--- Exercise prompt ---
The entries that follow include a run beginning at the line with "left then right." and ending at the line with "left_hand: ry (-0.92"; restate that run word for word and leave the rest out.
===== Provided entries =====
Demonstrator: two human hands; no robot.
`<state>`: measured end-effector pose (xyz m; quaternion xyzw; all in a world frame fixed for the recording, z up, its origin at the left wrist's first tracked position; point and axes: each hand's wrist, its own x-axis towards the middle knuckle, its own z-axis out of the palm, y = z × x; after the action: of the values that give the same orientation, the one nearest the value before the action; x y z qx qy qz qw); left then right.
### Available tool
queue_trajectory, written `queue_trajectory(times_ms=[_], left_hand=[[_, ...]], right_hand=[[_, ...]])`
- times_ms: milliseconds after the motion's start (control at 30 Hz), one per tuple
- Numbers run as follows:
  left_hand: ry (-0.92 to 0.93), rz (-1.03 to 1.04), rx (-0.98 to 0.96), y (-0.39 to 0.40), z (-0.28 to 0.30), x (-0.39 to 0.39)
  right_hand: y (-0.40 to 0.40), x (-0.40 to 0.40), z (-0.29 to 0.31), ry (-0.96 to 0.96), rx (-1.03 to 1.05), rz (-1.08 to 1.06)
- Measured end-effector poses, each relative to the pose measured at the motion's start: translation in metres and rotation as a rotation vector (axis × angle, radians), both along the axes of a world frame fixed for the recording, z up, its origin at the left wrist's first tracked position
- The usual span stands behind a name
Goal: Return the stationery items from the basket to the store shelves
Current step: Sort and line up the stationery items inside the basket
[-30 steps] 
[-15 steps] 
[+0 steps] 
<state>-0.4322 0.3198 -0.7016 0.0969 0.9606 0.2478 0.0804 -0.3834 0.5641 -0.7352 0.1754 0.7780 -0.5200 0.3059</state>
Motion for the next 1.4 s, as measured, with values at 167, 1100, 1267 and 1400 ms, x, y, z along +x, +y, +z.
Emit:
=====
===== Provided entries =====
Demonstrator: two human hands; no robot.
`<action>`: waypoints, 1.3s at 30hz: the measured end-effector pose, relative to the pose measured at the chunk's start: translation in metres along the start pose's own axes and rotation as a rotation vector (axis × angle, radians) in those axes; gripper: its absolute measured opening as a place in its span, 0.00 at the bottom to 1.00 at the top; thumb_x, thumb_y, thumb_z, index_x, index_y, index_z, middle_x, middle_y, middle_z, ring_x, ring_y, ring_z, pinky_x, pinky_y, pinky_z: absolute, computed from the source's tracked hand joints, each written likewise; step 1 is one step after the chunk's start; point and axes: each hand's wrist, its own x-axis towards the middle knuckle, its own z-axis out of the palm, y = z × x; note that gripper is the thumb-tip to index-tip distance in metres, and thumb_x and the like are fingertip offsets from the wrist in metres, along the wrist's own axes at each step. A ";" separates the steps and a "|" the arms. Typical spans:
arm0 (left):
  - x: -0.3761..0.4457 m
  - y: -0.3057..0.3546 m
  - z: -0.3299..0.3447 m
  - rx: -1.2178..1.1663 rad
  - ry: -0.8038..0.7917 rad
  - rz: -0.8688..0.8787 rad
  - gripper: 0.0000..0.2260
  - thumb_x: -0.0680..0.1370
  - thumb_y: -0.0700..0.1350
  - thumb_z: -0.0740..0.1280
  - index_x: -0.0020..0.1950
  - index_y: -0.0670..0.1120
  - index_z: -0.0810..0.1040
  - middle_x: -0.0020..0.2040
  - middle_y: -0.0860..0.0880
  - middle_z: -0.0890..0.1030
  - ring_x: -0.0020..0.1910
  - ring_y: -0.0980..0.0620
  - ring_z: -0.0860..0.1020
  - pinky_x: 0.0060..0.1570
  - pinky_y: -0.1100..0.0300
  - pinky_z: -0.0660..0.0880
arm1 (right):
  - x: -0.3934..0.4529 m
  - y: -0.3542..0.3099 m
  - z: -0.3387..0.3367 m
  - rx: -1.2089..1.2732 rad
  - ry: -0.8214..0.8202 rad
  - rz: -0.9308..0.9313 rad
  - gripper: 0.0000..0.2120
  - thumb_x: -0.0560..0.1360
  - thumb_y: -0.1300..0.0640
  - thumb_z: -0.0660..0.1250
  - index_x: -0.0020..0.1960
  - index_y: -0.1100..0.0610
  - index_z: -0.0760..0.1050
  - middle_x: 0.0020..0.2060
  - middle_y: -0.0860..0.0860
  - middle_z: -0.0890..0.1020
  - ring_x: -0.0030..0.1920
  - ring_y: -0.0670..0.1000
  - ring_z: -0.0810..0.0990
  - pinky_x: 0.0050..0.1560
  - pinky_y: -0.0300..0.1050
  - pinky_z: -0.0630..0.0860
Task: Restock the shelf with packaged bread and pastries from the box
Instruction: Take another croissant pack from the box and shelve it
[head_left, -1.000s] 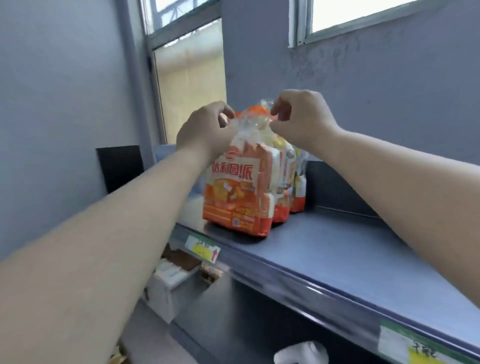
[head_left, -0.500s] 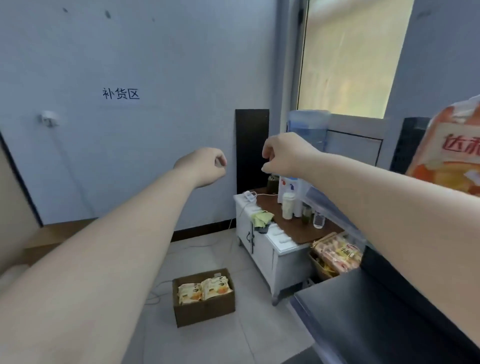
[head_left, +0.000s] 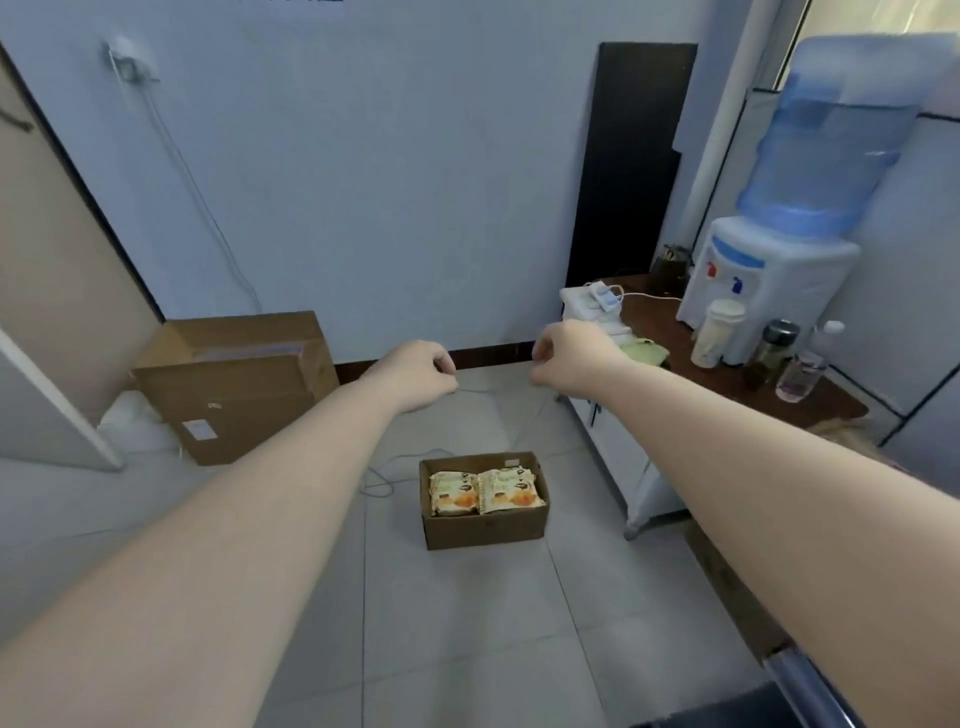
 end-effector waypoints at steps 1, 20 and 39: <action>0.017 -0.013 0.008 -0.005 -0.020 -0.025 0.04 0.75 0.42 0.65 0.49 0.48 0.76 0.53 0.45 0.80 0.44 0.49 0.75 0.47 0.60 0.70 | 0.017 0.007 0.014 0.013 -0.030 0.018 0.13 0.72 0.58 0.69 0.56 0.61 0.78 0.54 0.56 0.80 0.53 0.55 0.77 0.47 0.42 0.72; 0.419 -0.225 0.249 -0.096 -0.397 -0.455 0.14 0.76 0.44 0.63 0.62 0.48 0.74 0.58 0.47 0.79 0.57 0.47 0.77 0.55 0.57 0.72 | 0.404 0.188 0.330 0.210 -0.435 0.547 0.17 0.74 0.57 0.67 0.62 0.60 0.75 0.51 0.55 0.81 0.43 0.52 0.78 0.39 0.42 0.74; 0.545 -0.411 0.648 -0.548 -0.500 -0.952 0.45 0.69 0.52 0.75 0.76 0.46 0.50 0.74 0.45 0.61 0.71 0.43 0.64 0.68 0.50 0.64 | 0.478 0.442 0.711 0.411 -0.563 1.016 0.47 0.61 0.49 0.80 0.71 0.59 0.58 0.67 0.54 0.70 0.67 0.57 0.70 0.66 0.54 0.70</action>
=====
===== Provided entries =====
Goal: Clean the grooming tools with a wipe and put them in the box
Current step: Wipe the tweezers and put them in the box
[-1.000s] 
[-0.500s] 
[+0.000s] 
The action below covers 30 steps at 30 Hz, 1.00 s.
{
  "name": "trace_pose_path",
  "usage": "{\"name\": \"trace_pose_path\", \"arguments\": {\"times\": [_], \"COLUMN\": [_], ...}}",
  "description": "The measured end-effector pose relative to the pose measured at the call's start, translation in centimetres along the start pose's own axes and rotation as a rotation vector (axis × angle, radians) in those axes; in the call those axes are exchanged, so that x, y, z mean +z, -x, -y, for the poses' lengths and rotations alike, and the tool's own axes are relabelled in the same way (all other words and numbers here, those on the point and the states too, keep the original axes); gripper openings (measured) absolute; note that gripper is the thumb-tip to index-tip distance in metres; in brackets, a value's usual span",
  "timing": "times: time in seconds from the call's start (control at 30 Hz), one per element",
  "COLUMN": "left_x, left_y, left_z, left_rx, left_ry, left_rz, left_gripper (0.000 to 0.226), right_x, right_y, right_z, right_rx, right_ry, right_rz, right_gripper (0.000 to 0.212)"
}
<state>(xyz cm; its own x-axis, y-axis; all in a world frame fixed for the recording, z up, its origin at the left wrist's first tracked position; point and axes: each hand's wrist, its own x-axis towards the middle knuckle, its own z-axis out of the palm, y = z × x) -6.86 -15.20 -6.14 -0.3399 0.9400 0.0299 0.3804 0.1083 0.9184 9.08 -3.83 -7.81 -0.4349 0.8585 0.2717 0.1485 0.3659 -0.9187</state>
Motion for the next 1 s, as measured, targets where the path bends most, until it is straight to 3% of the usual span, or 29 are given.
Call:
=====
--- Answer section ---
`<state>`: measured end-effector pose (xyz m; quaternion xyzw; all in a world frame fixed for the recording, z up, its origin at the left wrist's first tracked position; point and axes: each hand's wrist, its own x-axis towards the middle knuckle, its own z-axis out of the palm, y = z × x; after the action: of the values that give the same orientation, the one nearest the value before the action; x y z qx qy qz qw); left then right.
### Available tool
queue_trajectory, written `queue_trajectory(times_ms=[_], left_hand=[[_, ...]], right_hand=[[_, ...]])`
- times_ms: milliseconds after the motion's start (control at 30 Hz), one per tuple
- Numbers run as follows:
  left_hand: ry (-0.92 to 0.93), rz (-1.03 to 1.04), rx (-0.98 to 0.96), y (-0.39 to 0.40), z (-0.28 to 0.30), x (-0.39 to 0.39)

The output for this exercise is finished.